Platelet function was evaluated within 5 h of blood withdrawal using a turbidimetric platelet aggregometer (Cronolog, Havertown, PA, USA) with the following aggregating agents (Mascia Brunelli, Milan, Italy): ADP, at concentrations ranging from 0.5 and 10 µM; collagen, at concentrations ranging from 0.5 and 5 µg/mL; concentrations used were upon individual platelet reactivity. After the first experimental series on 29 patients with diabetes showing a similar effect of both aggregating agents throughout the different experimental conditions, either ADP or collagen has been indifferently used afterwards. The aggregations were conducted at 37 °C under stirring at 1200 r/min for 3 min, and the resulting curves were analysed using the Aggrolink program (Cronolog). A dose–response curve was obtained for each inductor in each patient.¹⁵ Then, the maximum amplitude, half maximal effective concentration (EC₅₀), together with the EC₅₀ slope for the dose-response curves were calculated. These parameters are inversely proportional to platelet reactivity. Figure 2 shows a sample of the series of traces needed to obtain platelet aggregation parameters for each patient/experimental condition/aggregating agent.
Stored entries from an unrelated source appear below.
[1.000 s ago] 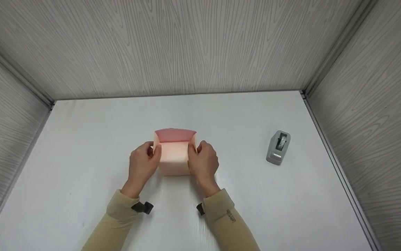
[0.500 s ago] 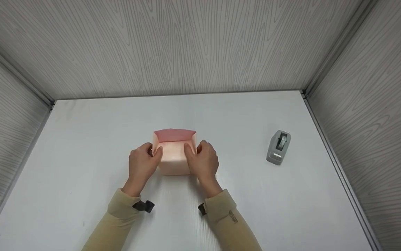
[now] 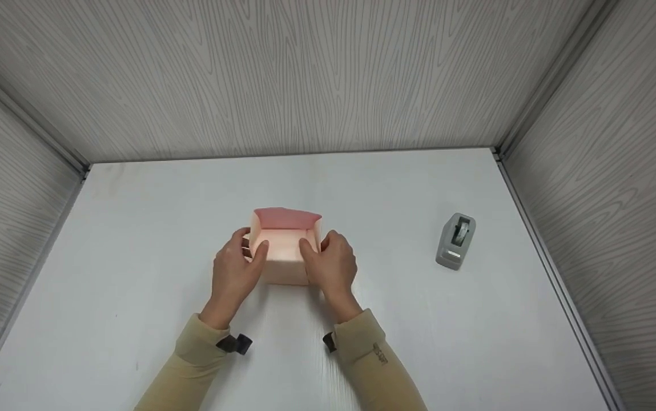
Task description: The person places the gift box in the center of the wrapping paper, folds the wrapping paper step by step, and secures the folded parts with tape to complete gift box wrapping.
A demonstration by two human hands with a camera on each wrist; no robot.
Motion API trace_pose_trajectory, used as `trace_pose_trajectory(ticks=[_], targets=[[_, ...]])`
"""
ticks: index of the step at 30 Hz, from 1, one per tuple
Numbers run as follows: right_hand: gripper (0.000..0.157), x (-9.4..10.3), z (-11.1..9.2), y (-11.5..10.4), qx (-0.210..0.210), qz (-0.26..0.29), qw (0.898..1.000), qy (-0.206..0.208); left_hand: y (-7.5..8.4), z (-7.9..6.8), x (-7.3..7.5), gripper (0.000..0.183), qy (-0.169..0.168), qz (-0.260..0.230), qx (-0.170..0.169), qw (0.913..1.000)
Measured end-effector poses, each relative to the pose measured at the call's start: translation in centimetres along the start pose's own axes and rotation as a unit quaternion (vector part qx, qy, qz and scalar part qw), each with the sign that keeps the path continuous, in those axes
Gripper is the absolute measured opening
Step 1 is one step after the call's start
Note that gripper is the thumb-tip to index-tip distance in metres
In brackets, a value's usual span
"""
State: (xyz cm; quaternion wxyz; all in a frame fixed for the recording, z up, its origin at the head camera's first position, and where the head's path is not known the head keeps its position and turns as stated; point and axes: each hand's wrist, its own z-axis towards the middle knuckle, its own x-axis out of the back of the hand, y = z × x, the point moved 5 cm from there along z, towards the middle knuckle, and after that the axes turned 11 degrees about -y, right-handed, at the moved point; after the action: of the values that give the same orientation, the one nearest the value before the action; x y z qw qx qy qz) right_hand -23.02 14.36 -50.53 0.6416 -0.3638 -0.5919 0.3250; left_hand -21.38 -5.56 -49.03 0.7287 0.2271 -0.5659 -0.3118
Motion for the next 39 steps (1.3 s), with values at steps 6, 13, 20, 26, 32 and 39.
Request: trace_pose_trajectory(ticks=[6,13,20,26,32,39], targets=[[0.046,0.0,0.0,-0.1,0.021,0.005,1.0,0.003,0.6,-1.3,-0.1,0.052,0.012,-0.001,-0.089,0.996],[0.046,0.1,0.2,-0.4,0.051,0.0,0.999,-0.005,0.8,-2.1,-1.0,0.037,-0.024,0.07,-0.157,0.9848],[0.044,0.1,0.6,-0.4,0.049,-0.022,0.998,-0.029,0.9,-1.7,-1.2,0.04,-0.043,0.105,-0.163,0.9802],[0.043,0.2,0.6,-0.5,0.067,-0.033,0.997,-0.038,1.0,-1.4,-1.3,0.044,-0.05,0.113,-0.166,0.9784],[0.04,0.6,0.6,-0.3,0.088,-0.028,0.993,-0.078,1.0,-1.5,-1.0,0.044,-0.064,0.124,-0.147,0.9793],[0.015,2.3,-0.5,-0.6,0.084,-0.037,0.994,-0.064,1.2,-1.4,-1.0,0.044,-0.069,0.132,-0.153,0.977]])
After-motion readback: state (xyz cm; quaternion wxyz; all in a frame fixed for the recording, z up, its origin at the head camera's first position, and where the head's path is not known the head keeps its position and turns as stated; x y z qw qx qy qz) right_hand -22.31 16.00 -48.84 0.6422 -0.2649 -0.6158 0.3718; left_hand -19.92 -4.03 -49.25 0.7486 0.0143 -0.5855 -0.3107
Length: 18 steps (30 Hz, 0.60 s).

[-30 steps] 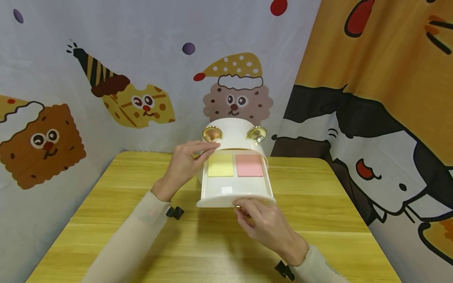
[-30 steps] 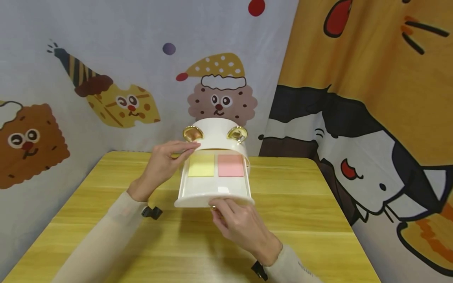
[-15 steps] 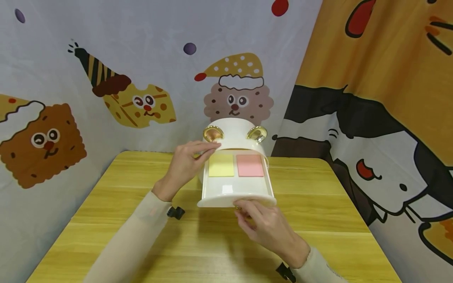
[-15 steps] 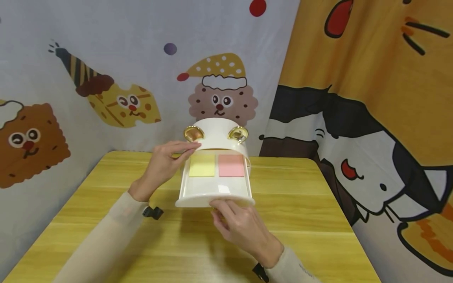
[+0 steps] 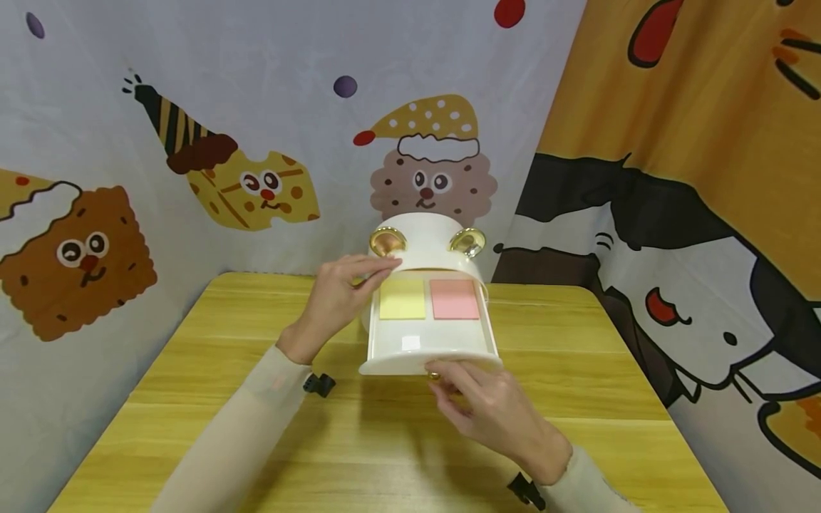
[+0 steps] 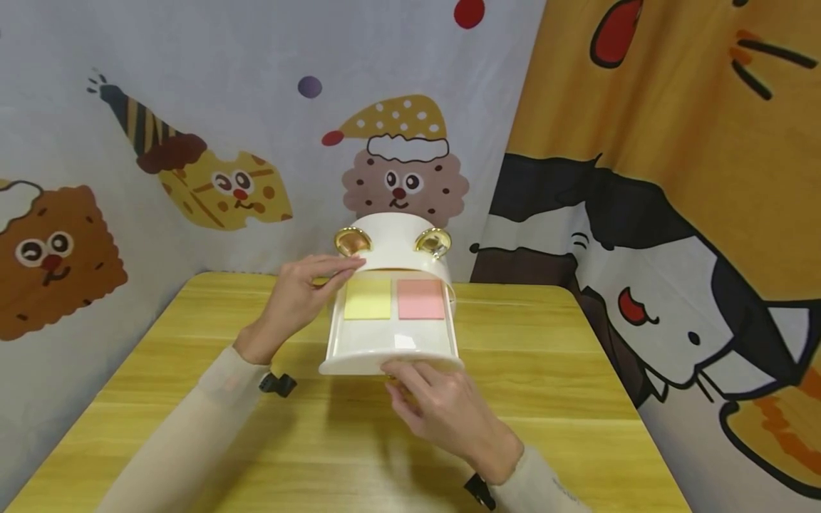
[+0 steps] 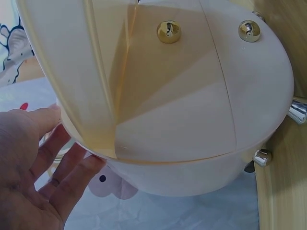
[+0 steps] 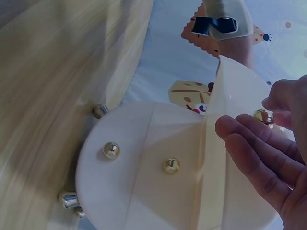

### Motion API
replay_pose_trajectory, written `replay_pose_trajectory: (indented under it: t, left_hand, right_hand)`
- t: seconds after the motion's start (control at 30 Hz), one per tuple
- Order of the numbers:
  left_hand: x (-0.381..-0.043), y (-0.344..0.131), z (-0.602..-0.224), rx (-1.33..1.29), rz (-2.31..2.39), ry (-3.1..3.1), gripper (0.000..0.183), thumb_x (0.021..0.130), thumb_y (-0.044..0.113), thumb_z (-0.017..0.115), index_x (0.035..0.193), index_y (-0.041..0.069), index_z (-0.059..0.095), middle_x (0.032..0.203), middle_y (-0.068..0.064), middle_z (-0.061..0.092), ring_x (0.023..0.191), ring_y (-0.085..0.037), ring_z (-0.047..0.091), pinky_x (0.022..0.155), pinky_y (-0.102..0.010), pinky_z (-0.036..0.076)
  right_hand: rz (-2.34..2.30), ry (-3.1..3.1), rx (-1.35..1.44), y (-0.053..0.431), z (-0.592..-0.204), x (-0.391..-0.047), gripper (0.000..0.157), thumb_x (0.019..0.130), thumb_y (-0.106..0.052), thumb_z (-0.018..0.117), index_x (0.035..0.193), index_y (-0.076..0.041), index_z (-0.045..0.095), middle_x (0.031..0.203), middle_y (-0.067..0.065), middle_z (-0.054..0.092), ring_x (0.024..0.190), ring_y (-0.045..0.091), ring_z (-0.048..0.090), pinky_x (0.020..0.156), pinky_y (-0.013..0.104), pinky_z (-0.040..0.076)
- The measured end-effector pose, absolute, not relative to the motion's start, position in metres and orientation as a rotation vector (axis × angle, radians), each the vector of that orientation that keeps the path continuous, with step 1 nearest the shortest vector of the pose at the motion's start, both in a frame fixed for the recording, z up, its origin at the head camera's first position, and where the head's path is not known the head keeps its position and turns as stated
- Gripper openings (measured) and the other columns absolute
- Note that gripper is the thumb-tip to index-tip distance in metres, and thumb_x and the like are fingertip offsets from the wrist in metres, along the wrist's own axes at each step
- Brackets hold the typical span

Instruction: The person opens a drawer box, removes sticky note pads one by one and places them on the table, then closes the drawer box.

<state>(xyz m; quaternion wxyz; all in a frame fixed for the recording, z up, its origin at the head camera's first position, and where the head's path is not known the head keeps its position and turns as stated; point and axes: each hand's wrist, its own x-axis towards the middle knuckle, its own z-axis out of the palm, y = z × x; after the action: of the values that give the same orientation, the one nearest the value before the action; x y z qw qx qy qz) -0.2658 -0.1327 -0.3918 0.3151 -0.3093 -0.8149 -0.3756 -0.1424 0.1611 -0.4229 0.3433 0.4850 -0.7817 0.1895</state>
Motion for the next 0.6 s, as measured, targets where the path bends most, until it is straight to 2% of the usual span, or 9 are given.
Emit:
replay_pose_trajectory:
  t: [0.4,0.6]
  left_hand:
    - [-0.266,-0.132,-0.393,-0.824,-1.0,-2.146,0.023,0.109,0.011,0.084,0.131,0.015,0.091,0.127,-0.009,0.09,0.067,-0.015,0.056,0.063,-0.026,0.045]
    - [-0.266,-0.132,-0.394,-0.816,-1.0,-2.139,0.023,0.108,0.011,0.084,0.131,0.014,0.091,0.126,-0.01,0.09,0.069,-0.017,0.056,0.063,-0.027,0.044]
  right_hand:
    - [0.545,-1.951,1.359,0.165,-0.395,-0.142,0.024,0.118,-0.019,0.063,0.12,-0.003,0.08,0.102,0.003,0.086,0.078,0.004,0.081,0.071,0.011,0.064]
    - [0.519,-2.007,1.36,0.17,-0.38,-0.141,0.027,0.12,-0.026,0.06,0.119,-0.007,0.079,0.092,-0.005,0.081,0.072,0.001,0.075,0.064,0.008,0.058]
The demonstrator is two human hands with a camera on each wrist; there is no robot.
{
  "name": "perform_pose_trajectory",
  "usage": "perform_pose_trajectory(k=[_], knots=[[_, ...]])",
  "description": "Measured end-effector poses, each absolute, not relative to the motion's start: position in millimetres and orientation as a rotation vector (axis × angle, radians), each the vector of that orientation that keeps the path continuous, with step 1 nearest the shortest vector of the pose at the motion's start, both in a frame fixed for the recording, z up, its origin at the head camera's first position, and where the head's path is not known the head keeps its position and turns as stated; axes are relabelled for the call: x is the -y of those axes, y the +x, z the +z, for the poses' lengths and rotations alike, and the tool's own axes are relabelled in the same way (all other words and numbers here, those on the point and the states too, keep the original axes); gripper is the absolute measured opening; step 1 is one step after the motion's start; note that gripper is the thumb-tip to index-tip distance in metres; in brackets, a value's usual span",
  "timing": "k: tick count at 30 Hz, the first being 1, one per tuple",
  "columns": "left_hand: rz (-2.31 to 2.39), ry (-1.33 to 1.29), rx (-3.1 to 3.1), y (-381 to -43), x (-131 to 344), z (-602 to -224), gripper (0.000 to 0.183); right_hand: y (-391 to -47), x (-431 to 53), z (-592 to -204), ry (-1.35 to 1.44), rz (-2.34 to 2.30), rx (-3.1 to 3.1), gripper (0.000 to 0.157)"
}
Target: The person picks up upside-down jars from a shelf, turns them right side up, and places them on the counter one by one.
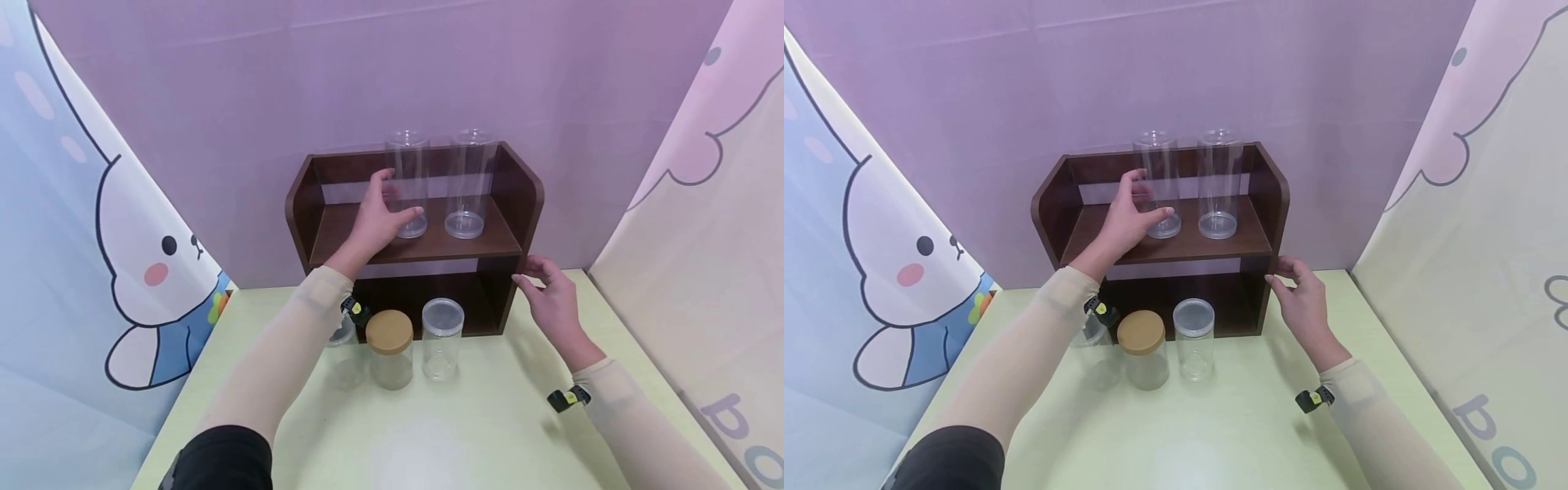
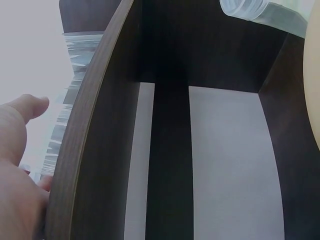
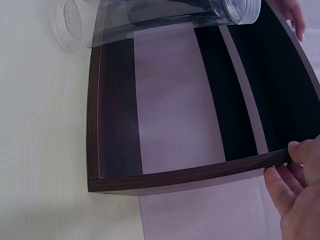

Maximum amplitude is the maximal aggregation obtained in each patient with the maximal concentration of each inductor; EC₅₀ represents the effective concentration of an inductor giving 50% of the maximum amplitude of aggregation; while the EC₅₀ slope is an indicator of the velocity of the 50% platelet aggregating response.

Figure 2.

An exemplificative sequence of the complete traces (a–c) needed to calculate (d) platelet aggregation parameters (EC₅₀) and its slope, maximal aggregation) for a single patient tested with a single aggregating agent in a single experimental condition. Start: aggregating agent injection; Stop: aggregating response after 3 min.

Statistical analysis

Maximum amplitude, EC₅₀, and the EC₅₀ slope for platelet aggregation each showed a normal distribution. Coefficients of variation (CVs) were calculated to test the reproducibility of these platelet aggregation measurements, as follows: platelet aggregation measurements with various inductors at various concentrations in all three experimental conditions were repeated twice in 14 patients with diabetes; then, the arithmetic mean between the two examinations was calculated, and the ratio between an individual examination value and the average value was determined as the mean CV, taken as an absolute value. CVs were grouped according to the experimental conditions and not according to the aggregating agents used.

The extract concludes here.